- WHAT YOU NEED TO DO: Please find every line below that includes "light" and report how many there are. Nothing else is needed.

- DATA FOR THE TASK:
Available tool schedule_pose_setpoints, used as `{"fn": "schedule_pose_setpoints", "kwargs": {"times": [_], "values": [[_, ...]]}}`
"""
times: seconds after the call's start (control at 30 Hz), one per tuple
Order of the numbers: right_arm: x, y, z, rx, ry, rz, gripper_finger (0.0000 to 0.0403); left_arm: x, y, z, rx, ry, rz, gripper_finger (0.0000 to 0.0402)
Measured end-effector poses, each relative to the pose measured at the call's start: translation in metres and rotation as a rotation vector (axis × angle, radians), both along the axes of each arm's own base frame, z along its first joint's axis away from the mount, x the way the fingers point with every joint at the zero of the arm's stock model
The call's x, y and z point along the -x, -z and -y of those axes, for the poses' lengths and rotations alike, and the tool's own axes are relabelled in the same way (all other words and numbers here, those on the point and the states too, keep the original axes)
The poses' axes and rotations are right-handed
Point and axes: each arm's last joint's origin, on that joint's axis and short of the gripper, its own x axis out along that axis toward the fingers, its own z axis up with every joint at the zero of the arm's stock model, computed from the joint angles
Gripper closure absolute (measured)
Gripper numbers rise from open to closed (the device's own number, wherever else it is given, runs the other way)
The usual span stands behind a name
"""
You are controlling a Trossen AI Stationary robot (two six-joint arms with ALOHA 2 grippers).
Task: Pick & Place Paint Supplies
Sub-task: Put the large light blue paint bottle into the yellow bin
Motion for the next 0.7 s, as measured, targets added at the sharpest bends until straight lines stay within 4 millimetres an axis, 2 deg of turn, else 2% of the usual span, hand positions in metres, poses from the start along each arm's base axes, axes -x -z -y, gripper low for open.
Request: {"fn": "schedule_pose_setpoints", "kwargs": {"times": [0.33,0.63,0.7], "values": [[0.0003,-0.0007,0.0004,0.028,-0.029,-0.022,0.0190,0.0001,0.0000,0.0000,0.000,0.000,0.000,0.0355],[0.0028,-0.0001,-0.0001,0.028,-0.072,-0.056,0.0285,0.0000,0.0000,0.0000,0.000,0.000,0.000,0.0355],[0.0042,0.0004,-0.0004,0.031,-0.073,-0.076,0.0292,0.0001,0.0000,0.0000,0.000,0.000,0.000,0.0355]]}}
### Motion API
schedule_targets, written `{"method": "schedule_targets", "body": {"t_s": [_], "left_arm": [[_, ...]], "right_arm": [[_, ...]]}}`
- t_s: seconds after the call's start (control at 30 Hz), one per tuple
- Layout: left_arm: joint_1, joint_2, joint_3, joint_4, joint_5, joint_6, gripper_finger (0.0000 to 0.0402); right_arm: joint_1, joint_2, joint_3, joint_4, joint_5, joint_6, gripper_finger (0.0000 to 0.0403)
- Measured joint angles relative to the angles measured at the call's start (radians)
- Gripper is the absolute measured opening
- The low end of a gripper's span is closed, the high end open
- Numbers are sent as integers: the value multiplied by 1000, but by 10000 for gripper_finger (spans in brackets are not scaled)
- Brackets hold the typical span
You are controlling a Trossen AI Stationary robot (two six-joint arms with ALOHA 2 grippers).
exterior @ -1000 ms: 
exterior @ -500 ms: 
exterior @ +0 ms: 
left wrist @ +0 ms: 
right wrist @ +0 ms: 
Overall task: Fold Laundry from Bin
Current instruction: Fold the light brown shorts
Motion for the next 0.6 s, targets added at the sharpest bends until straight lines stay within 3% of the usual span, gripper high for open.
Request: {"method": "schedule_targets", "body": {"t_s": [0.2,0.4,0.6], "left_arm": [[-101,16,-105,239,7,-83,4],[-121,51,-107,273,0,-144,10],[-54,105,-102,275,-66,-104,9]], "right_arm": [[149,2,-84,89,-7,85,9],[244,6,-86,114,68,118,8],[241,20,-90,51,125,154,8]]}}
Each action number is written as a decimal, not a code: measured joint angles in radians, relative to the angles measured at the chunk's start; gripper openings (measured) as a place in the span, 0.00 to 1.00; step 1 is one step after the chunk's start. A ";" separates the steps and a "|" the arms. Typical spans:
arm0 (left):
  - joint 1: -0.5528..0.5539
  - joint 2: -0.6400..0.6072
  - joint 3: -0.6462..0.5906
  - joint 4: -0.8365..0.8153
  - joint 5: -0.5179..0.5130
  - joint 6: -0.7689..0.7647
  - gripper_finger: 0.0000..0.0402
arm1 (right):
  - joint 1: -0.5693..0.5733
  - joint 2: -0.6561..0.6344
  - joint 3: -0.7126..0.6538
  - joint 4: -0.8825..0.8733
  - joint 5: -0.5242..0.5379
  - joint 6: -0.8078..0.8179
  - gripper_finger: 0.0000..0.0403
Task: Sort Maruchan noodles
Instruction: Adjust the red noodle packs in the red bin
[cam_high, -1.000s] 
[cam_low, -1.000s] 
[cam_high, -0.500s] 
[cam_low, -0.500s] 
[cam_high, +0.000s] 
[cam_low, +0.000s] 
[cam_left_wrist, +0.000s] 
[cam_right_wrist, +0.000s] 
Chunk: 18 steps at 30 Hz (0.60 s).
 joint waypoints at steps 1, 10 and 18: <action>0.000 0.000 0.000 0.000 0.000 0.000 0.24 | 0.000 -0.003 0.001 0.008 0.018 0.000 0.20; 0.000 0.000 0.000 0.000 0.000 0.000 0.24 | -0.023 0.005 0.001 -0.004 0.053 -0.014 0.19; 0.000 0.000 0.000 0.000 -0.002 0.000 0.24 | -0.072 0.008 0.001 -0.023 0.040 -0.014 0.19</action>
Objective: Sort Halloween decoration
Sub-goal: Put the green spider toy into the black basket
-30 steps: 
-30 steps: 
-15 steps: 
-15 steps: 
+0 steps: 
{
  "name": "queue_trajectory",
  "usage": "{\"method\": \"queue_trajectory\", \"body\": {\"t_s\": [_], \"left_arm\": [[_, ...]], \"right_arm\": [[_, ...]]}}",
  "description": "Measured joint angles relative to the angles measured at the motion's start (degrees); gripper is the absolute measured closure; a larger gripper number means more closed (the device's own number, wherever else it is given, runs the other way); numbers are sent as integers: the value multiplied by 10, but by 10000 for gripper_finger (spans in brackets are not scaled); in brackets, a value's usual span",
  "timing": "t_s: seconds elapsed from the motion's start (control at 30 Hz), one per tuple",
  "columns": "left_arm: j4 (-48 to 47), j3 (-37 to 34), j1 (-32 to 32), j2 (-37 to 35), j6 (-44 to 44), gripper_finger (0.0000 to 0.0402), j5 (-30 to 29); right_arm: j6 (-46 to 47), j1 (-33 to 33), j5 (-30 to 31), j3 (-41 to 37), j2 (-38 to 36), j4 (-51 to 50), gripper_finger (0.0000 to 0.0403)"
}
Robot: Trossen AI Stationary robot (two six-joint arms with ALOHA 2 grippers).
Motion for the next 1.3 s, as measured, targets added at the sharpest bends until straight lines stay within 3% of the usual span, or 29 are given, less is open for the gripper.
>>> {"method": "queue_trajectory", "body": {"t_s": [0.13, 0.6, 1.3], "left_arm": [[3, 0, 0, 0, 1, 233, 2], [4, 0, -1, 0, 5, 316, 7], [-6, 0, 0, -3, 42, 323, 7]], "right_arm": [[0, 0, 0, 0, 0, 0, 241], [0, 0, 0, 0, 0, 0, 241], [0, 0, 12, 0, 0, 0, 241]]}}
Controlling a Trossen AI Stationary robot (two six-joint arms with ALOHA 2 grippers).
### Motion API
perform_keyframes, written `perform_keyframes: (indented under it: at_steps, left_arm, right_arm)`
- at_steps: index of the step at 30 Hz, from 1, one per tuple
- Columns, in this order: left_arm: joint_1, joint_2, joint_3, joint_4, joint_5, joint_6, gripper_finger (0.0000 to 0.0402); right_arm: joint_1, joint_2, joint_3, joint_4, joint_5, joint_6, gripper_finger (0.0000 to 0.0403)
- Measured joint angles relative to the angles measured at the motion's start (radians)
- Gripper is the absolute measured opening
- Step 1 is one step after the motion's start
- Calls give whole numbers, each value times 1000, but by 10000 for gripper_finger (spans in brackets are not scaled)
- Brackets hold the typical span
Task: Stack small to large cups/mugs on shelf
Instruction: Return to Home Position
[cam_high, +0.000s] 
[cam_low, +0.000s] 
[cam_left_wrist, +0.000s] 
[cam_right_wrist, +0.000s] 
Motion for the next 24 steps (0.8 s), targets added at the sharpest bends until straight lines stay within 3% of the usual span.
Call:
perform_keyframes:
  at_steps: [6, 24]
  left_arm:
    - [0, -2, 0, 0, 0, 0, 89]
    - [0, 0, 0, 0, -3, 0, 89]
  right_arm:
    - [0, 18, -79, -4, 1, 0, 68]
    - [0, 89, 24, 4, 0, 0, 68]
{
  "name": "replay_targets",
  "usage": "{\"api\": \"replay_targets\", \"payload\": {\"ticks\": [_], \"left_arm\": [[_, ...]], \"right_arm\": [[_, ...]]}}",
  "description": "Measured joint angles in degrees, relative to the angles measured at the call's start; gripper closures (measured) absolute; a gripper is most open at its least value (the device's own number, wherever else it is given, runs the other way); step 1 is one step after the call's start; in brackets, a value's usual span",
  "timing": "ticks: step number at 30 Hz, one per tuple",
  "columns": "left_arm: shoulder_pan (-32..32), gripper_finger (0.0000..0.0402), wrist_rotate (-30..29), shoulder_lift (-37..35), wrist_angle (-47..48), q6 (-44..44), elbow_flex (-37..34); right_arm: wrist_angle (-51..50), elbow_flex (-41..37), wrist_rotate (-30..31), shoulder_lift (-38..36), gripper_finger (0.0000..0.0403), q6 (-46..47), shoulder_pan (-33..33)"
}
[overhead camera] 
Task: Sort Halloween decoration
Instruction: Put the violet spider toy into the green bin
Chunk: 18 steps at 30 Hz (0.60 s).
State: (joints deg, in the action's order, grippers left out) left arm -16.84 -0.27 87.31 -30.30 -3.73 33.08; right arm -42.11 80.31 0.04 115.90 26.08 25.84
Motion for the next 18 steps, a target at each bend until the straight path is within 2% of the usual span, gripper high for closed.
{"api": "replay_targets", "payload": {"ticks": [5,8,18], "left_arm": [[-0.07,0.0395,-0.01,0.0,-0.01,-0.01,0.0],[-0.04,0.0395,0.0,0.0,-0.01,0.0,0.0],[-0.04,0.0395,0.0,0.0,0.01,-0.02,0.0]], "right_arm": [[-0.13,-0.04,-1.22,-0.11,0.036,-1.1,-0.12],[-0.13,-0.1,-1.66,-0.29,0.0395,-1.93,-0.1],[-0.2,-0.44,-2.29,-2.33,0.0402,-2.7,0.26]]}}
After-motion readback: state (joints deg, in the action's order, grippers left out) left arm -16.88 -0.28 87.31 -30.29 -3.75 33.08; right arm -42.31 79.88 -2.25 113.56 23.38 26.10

- ANSWER TO THE PROBLEM: 2